Paris recusa austeridade imposta por Bruxelas
10-10-2010 - Daniel Ribeiro (*)
Comissão Europeia ameaça rejeitar o Orçamento francês para 2015. Governo de Paris, longe de cumprir compromisso sobre metas do défice, responde: "Não faremos mais do que já fazemos".
É um interessante braço de ferro entre Paris e Bruxelas que seguirão, certamente com particular atenção, Portugal e os outros países europeus que foram obrigados a aplicar severas medidas de austeridade para satisfazer Bruxelas sobre os níveis da dívida pública e as metas do défice.

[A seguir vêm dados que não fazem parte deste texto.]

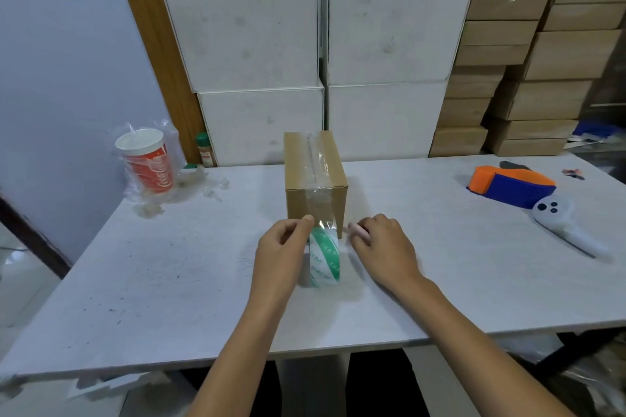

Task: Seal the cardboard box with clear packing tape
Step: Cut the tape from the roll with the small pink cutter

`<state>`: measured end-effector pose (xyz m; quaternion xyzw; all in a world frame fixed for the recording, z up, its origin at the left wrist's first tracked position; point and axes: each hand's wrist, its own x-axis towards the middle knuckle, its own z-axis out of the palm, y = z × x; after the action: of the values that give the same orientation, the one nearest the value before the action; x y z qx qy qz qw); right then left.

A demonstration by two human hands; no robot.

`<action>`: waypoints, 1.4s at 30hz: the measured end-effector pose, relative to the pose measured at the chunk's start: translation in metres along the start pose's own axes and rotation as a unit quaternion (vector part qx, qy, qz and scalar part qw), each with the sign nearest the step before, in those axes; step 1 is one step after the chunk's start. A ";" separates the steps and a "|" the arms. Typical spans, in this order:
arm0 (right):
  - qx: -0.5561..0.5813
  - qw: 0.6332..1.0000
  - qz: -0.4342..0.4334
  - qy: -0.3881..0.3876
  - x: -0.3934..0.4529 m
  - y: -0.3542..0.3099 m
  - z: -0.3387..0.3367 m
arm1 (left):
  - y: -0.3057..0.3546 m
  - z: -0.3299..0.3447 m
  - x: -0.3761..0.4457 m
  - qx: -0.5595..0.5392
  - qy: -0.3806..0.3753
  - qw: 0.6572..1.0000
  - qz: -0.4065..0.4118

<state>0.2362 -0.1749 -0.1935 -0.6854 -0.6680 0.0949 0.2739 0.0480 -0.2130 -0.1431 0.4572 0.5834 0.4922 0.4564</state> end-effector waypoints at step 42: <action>0.482 0.872 0.056 -0.069 -0.009 -0.071 -0.063 | -0.012 0.020 0.013 -0.118 -0.024 0.991 0.055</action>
<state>0.2055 -0.2020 -0.1078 -0.4963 -0.5171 0.4676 0.5173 0.0644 -0.1984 -0.1578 0.4435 0.4838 0.5708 0.4933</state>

A França, cujo défice previsto para 2015 é de 4,3%, muito longe dos 3% que Paris se comprometeu a atingir, recusa aplicar mais cortes e medidas de austeridade. De acordo com informações que circulam em Paris, Bruxelas exige que o Governo francês corte no próximo Orçamento mais oito mil milhões de euros, além dos 21 mil milhões previstos no atual projeto da lei de finanças.
"Não faremos mais do que os 21 mil milhões de economias, nunca poupámos tanto como agora, não podemos acrescentar mais cortes, seria incoerente", disse o ministro das Finanças, Michel Sapin, esta manhã.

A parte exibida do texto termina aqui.